When things start getting supernatural, however, is where Avery really gets the chance to run wild. A thrilling sequence where a soldier is seemingly resurrected is built on confusion and quickly rising panic, and others use quiet fear to build that unease. There yet another sequence that uses the popular single-shot technique to follow Boyce running from destruction, and even though it’s shorter than most of your popular, recent single-shot takes, it is still an effective use of not cutting away to build tension in the audience. It doesn’t hurt that Avery and his crew of makeup artists, cinematographers, and designers put together certain shots and character designs, such as a grinning character who’s had half of their face blown off or an experiment room filled with creepy monster-filled pouches of goo, feel like ionic pieces in genre film lore.

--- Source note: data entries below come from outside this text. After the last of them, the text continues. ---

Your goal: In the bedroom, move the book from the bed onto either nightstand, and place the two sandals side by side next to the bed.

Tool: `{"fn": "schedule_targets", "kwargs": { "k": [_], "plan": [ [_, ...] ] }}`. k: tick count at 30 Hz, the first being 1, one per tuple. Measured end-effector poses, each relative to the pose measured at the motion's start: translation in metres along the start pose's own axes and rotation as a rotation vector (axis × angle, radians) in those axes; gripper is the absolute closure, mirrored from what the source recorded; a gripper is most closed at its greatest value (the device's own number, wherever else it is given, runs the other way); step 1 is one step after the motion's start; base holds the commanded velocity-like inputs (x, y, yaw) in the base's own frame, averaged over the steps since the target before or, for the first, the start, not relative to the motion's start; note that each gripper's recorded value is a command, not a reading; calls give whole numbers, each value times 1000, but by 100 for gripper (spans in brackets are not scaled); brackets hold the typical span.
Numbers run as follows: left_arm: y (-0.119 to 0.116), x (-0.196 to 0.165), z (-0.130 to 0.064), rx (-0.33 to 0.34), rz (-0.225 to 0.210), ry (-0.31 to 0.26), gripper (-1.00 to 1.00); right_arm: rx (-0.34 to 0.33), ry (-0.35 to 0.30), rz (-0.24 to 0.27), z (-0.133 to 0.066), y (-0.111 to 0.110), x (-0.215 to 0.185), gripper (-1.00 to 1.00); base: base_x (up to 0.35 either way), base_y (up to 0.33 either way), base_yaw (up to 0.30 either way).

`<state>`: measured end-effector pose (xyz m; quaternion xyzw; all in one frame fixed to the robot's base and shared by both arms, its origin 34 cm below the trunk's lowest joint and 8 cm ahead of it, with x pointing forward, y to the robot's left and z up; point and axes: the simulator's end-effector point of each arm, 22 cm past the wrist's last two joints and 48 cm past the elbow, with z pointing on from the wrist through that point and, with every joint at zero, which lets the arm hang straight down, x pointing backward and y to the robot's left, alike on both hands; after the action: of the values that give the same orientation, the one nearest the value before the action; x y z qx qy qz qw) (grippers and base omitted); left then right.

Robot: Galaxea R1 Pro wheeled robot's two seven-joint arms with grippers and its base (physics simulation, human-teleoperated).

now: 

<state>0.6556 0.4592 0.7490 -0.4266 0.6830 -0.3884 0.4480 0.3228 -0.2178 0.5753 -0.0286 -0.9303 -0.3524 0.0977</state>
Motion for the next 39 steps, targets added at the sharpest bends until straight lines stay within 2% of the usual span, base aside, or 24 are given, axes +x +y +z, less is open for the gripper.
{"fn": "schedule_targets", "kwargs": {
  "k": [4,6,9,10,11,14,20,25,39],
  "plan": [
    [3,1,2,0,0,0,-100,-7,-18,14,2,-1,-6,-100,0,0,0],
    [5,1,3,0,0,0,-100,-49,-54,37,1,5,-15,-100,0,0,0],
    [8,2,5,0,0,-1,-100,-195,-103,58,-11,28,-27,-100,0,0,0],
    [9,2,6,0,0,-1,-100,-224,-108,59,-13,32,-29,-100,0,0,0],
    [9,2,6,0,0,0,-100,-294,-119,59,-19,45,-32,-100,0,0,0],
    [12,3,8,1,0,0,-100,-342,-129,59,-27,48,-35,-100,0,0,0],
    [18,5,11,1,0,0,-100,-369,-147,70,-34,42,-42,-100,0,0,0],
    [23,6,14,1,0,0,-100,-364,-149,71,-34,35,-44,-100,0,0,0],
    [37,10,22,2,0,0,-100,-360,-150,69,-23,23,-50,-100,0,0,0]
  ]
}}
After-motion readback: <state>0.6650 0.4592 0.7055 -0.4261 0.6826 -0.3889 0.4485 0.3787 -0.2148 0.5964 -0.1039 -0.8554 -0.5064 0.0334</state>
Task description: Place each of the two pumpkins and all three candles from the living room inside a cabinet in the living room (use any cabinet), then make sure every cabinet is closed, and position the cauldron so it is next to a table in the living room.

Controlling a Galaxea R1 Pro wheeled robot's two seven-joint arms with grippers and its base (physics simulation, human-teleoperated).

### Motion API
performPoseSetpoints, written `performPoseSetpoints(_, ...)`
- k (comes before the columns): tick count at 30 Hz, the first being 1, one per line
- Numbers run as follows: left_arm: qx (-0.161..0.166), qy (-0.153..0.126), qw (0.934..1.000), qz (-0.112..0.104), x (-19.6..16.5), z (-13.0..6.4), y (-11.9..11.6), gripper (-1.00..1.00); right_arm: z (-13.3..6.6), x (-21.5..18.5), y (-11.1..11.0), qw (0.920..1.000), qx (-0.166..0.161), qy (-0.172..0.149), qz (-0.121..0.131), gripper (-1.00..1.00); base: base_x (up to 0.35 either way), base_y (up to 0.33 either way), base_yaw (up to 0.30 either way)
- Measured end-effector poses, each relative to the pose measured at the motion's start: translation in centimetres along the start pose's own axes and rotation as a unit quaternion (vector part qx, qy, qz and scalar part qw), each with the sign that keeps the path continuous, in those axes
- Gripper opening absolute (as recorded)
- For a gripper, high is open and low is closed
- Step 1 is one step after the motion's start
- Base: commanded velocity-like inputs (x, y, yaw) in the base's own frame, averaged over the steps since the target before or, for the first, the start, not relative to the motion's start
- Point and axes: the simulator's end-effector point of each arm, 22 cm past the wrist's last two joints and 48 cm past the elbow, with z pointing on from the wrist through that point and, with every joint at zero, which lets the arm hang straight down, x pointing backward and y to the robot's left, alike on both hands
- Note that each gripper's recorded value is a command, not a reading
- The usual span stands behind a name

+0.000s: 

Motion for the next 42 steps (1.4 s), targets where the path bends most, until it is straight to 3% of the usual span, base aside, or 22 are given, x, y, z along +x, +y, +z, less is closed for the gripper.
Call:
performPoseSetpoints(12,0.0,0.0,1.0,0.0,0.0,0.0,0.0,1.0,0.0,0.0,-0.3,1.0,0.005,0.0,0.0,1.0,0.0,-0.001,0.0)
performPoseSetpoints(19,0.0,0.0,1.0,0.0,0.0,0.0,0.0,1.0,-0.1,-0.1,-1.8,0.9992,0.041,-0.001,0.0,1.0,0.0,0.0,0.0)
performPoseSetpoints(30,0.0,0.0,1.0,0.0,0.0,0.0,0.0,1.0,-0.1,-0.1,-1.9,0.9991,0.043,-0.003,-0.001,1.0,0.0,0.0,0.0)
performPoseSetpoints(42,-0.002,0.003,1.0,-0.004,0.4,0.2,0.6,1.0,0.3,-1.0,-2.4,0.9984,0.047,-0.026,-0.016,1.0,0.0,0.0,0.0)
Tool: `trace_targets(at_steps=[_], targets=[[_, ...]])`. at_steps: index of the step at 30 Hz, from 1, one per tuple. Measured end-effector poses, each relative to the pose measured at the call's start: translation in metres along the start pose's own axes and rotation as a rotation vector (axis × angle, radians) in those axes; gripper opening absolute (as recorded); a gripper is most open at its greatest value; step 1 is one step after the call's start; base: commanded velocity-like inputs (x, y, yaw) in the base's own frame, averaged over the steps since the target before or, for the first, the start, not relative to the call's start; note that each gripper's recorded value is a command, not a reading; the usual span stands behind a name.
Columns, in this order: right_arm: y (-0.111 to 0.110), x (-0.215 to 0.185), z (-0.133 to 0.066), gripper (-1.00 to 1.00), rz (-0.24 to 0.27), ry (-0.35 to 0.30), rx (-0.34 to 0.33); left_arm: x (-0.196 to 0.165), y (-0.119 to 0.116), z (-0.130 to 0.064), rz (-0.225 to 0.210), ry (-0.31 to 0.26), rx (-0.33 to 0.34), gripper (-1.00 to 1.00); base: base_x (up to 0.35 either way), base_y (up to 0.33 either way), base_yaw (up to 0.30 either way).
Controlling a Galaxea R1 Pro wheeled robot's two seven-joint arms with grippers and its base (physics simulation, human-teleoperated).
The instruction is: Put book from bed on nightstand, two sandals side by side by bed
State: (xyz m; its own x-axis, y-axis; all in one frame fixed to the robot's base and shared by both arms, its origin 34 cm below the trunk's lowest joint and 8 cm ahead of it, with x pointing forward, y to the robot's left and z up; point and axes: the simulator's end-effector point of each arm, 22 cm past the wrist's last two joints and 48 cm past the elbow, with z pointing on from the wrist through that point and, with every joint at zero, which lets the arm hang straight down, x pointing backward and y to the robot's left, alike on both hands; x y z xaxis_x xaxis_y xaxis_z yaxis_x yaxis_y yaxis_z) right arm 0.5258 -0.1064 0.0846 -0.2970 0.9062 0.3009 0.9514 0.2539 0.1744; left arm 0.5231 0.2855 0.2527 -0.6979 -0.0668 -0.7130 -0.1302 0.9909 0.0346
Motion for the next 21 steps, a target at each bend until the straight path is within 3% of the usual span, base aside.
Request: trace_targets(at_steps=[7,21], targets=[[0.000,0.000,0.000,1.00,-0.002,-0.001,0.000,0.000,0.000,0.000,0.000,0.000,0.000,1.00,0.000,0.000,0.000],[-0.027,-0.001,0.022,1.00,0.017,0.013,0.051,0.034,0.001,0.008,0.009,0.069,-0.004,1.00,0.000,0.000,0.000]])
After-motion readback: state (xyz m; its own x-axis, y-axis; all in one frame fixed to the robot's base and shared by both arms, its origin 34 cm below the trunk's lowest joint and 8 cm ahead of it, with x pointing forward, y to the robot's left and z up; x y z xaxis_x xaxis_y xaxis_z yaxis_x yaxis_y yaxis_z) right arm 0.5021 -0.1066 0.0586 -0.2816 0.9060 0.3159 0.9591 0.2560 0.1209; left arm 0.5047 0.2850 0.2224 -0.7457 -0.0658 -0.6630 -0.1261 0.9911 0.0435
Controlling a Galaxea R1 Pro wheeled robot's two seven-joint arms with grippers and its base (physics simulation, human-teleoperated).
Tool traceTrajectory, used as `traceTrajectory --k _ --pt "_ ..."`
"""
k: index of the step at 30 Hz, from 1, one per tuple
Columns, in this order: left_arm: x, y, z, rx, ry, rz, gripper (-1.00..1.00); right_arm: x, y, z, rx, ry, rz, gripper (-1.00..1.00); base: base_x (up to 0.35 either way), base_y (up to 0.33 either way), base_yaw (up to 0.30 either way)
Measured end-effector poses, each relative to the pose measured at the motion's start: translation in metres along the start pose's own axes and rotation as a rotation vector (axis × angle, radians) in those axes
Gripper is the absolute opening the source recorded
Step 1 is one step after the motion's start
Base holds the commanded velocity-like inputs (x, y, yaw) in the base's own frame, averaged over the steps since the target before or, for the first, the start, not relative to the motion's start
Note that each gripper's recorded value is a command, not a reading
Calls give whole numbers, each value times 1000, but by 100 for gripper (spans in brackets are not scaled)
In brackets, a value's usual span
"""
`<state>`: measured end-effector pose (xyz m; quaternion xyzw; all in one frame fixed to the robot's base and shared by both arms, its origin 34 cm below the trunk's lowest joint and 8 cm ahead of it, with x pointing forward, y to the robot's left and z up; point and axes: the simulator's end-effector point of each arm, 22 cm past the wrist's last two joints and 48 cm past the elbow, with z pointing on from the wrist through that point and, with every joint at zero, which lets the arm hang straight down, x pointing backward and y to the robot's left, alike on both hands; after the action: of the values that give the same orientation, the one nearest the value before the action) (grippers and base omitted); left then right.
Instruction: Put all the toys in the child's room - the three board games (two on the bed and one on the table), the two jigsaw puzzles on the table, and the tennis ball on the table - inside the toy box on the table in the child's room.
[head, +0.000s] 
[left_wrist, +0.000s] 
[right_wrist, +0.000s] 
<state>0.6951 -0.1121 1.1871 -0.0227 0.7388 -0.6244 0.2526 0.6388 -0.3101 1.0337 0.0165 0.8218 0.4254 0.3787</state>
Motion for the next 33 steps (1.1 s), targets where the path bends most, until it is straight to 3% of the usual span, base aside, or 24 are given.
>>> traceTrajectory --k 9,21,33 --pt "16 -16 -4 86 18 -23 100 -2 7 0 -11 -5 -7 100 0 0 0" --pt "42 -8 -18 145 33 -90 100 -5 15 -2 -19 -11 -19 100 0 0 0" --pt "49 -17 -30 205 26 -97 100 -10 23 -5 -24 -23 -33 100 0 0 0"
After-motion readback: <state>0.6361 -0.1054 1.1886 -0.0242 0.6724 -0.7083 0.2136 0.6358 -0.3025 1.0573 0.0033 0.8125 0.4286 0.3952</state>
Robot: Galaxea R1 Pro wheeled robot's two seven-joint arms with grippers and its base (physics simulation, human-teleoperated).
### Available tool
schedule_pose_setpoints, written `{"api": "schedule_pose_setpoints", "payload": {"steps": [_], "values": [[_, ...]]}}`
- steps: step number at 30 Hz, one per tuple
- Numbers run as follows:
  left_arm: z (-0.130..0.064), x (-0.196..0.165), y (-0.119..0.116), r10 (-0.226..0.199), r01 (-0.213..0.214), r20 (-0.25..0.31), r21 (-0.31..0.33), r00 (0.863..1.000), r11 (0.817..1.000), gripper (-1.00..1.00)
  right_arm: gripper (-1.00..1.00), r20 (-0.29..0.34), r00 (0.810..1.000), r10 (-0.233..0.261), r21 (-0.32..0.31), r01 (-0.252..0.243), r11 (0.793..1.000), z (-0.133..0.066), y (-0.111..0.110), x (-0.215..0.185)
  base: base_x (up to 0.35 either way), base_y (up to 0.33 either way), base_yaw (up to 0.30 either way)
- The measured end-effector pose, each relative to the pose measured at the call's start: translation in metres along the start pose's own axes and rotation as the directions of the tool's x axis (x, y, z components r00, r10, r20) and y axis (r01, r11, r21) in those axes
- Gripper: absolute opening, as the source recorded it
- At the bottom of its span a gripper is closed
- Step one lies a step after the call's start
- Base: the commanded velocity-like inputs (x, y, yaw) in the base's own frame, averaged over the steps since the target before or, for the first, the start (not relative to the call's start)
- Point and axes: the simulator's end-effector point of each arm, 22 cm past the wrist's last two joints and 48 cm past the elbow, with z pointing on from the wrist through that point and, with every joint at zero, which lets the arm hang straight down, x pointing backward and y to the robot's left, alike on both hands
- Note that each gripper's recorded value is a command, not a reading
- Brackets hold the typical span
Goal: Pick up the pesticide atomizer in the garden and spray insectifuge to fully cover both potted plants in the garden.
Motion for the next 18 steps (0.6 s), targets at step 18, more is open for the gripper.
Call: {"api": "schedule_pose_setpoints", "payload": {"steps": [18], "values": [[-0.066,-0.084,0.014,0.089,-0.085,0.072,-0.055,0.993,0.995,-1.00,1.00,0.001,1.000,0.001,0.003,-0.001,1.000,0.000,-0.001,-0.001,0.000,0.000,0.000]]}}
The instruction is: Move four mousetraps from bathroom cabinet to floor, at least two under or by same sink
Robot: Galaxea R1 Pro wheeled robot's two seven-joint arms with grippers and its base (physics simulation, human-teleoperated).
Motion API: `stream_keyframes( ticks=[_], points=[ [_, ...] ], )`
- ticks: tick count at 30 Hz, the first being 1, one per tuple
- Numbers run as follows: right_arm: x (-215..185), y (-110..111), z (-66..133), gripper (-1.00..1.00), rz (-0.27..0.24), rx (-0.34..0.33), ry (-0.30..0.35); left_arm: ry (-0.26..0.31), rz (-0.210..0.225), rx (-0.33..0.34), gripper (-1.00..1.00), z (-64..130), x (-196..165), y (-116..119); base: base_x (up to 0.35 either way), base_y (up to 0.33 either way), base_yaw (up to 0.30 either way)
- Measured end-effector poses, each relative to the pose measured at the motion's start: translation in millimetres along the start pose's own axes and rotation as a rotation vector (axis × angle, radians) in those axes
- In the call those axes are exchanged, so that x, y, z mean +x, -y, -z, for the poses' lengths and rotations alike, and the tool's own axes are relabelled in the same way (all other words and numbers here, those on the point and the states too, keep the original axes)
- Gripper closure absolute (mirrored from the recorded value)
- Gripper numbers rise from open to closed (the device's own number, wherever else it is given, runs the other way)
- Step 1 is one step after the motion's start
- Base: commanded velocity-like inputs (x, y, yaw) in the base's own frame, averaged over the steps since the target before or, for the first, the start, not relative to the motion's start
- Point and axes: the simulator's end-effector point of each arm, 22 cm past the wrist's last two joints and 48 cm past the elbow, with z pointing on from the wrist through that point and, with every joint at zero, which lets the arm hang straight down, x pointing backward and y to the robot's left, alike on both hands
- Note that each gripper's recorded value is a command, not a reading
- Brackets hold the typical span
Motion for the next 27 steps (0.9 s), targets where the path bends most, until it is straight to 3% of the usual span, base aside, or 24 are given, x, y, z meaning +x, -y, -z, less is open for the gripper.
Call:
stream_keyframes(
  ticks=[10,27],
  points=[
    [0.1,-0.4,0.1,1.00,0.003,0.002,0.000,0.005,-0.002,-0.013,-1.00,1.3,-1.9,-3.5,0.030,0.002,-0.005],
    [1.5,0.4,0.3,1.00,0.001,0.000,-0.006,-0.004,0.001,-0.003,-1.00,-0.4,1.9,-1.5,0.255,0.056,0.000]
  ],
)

If Overlord has one major weakness, is that it doesn’t amount to much other than a helluva good ride. I struggle to call that a weakness, however, because even if it retreads familiar ideas and images, it does so in such a way that excites and thrills so effectively. We’ve seen evil Nazi experiments before, we’ve seen men on a mission before, we’ve even seen badass females rise against their oppressors before, but Overlord takes those familiar items and puts together a film that still rocks.
Even so, Overlord surprises even on a character level. All three major characters, as well as some minor ones, have full, complete character arcs, something that is sadly a rarity these days. Boyce, Ford, Chloe and others start the film as one thing and wind up in completely different areas, something which came across clearly, and that’s to be commended.
The Final Pop
Overlord is a film that takes handfuls of familiar tropes and runs them through a modern lens to craft a thrilling, fun, bloody genre mash-up. A strong script, fleshed out characters and performances, and awesome gore make this a blast of a film, even if it doesn’t have anything important to do beyond having fun.